Die Berufungskammer des Bundesstrafgerichts verhandelt ab heute den Fall der sogenannten Messerstecherin von Lugano. Im November 2020 hat die psychisch kranke Frau in Lugano im Warenhaus Manor mit einem Brotmesser auf zwei Passantinnen eingestochen. Dabei rief die Täterin Allahu Akbar. Daraufhin wurde sie vom Bundesstrafgericht wegen versuchten Mordes und Widerhandlung gegen das Al-Kaida-Gesetz zu neun Jahren Freiheitsstrafe verurteilt. SRF-Gerichtskorrespondentin Sibilla Bondolfi ordnet den neuerlichen Prozess ein.
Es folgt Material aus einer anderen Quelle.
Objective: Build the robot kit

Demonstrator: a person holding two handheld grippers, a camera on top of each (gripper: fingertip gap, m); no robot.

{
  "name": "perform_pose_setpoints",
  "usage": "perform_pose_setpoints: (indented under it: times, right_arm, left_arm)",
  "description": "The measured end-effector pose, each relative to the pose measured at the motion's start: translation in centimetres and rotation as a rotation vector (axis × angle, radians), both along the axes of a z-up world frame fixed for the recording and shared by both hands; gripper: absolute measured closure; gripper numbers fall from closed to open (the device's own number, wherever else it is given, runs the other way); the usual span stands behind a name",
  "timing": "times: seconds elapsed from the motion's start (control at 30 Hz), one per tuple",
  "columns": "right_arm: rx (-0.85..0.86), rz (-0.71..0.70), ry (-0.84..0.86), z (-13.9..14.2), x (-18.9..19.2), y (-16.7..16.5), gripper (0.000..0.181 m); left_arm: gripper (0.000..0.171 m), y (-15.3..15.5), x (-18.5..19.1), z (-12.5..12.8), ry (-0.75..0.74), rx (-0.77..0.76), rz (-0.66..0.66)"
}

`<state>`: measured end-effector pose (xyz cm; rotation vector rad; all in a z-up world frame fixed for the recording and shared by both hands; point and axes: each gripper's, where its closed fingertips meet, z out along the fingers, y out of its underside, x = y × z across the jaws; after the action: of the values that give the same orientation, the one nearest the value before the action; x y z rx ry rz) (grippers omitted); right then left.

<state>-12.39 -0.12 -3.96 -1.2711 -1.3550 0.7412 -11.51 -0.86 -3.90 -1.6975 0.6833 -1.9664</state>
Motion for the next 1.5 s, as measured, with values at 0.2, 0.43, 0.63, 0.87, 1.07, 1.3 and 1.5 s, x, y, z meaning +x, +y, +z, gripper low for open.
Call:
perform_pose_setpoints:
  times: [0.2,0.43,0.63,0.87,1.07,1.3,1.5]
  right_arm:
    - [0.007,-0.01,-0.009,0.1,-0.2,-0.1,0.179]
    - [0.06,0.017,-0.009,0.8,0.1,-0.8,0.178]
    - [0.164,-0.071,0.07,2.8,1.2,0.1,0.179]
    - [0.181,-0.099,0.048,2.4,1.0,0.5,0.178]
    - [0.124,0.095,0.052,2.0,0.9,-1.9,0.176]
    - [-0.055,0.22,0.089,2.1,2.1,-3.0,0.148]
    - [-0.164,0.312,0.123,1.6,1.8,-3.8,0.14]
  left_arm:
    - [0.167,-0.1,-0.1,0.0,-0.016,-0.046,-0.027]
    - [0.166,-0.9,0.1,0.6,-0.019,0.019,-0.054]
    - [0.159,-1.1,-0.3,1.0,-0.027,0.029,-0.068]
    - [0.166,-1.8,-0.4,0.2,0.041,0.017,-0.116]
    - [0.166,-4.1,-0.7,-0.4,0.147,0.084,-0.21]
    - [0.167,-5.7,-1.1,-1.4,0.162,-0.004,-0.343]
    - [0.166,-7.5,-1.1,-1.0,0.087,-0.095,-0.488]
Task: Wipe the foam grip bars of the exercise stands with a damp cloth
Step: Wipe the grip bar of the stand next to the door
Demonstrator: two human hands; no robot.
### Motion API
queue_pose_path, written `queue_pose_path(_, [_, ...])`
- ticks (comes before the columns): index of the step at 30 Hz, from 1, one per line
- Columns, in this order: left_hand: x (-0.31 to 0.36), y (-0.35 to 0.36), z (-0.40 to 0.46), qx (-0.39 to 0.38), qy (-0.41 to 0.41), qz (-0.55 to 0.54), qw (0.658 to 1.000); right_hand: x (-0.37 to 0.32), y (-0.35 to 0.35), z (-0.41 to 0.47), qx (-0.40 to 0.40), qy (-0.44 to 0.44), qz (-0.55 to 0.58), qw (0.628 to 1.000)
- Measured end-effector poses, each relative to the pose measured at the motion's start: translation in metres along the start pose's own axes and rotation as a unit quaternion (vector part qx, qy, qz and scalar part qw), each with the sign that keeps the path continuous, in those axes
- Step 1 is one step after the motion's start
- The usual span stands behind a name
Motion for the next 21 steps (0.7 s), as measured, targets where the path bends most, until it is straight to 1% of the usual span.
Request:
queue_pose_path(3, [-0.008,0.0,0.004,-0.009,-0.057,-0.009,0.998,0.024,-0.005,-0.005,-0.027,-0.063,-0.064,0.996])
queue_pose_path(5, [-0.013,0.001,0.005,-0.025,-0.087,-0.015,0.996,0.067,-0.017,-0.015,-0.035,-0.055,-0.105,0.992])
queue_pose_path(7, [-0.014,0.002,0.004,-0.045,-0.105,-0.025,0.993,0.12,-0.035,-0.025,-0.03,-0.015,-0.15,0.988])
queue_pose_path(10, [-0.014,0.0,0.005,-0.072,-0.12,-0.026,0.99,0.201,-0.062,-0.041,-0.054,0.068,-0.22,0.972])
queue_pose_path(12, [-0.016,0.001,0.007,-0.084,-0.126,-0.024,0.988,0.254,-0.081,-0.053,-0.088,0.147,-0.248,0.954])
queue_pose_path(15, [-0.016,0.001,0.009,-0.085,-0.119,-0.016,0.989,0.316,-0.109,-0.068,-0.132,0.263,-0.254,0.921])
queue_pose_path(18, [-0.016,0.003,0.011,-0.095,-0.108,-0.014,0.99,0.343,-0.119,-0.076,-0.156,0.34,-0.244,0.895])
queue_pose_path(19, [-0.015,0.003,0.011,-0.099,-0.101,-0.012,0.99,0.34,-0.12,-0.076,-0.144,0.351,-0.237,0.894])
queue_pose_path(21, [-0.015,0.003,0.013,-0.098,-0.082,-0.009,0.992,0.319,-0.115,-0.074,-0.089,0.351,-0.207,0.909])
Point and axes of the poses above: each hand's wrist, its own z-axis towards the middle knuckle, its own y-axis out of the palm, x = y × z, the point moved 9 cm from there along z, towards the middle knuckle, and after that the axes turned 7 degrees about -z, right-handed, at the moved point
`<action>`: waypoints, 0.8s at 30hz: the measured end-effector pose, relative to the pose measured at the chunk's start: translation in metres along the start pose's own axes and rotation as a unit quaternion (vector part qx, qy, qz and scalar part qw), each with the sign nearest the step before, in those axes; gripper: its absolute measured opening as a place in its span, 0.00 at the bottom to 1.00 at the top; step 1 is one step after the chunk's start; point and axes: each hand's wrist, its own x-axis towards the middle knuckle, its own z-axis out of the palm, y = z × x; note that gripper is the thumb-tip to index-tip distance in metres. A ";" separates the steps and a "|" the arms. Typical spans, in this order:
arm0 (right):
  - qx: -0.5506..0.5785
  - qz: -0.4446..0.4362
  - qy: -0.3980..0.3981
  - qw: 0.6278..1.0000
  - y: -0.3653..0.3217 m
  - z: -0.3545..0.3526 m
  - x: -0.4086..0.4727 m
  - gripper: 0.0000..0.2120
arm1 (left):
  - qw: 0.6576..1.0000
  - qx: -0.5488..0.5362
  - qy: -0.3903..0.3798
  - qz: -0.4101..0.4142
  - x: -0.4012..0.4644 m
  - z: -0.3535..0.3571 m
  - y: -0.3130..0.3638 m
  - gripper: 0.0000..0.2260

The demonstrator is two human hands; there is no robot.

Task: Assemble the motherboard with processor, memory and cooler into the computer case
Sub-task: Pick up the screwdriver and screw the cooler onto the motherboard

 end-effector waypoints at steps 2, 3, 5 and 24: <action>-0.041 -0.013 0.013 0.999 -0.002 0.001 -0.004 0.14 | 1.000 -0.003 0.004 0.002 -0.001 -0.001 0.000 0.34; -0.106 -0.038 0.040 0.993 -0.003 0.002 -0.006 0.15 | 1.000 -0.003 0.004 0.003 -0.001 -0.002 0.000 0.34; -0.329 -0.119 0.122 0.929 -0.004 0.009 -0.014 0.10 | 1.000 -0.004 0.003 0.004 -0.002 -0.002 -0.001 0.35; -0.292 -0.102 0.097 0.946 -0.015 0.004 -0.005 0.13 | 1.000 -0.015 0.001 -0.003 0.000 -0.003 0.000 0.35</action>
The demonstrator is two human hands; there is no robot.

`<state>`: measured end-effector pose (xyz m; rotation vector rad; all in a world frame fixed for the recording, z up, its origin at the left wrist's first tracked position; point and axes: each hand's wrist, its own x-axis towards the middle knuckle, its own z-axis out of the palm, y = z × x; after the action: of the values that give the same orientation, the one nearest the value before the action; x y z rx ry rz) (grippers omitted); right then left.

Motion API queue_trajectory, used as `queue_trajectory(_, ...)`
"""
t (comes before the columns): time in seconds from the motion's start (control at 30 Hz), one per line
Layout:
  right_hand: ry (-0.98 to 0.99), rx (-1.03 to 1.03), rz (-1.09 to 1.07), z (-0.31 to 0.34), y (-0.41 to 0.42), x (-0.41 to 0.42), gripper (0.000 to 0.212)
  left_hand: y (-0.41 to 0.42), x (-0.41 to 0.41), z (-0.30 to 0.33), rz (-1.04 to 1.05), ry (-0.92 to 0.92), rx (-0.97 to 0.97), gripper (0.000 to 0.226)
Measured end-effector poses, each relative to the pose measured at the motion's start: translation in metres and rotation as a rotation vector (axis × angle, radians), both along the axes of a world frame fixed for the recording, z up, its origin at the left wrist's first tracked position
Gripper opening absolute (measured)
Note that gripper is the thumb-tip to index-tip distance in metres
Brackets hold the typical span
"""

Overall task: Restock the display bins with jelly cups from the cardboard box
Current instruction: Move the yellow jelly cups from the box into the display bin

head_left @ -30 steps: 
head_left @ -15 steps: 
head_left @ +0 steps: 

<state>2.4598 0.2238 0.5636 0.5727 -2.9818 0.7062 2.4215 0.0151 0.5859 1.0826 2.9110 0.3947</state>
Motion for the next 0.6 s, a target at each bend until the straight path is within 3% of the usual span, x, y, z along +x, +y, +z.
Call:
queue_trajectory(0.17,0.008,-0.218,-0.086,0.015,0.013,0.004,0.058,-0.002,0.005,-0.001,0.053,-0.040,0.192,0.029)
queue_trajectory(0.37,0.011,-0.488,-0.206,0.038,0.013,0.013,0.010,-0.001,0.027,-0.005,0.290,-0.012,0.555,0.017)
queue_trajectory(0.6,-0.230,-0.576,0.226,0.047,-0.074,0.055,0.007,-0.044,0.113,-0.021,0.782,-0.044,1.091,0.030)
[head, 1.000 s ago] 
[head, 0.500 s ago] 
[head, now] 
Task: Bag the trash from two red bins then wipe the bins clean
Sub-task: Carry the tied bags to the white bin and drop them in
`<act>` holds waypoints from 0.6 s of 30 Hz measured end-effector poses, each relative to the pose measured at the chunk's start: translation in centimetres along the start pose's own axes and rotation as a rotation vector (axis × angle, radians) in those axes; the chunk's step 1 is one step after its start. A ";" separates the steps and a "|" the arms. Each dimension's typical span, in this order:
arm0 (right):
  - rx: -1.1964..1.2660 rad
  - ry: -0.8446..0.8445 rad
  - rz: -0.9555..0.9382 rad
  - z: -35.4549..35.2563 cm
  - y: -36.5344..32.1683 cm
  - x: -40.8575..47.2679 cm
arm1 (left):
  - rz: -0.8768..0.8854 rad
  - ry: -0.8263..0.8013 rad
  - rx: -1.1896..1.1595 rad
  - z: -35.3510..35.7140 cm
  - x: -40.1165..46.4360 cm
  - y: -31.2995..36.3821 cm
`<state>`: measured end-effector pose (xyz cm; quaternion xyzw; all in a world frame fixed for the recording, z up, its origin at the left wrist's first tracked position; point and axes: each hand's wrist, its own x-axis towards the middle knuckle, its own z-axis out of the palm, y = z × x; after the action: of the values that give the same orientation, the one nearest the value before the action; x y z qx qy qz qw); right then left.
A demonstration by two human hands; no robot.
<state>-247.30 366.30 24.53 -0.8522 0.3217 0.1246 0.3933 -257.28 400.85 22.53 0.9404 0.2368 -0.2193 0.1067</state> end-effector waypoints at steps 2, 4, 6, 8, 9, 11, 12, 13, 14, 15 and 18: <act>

SRF News: Wieso geht der Fall in Berufung?
Sibilla Bondolfi: Offenbar ist die Bundesanwaltschaft mit dem Strafmass von neun Jahren unzufrieden. Sie forderte beim ersten Prozess 14 Jahre, deshalb hat sie das Urteil an die Berufungskammer weitergezogen. Welches Strafmass die Bundesanwaltschaft dieses Mal verlangt, sagt sie dann erst an der mündlichen Verhandlung.
Nach der Bundesanwaltschaft hat auch der Anwalt der Beschuldigten Berufung eingelegt. Was verlangt er?
Die erste Verurteilung wird der Anwalt nicht grundsätzlich infrage stellen. Die Verhandlung wird er aber vor allem dazu nutzen, um die Haftbedingungen der Mandantin zu kritisieren. Diese sind seiner Meinung nach unmenschlich. Die Frau sitzt derzeit 23 Stunden am Tag allein in einer Zelle und hat noch keine richtige Therapie beginnen können, obschon sie unbestritten psychisch krank sei. Das hat er mir am Telefon erzählt.
Für solche Taten sind gerade psychisch angeschlagene Personen anfällig.
Sie haben diesen Fall verfolgt. Was macht ihn besonders interessant?
Er ist ein Beispiel des sogenannten Low Cost Terrorismus. Es scheint heute zu reichen, wenn der islamische Staat Propaganda macht und irgendwelche Leute auf der Welt mobilisiert, die dann Anschläge verüben. Diese Personen müssen nicht einmal zwingend zu einer Terrorgruppe gehören.
In der Schweiz gab es bislang nur zwei dschihadistisch motivierte Anschläge. Beides waren Fälle von «Low Cost Terrorismus». Für solche Taten sind gerade psychisch angeschlagene Personen anfällig. Sie werden durch die Propaganda quasi inspiriert, das zeigt dieser Fall der Messerstecherin von Lugano auf.
Das Gespräch führte Monika Glauser.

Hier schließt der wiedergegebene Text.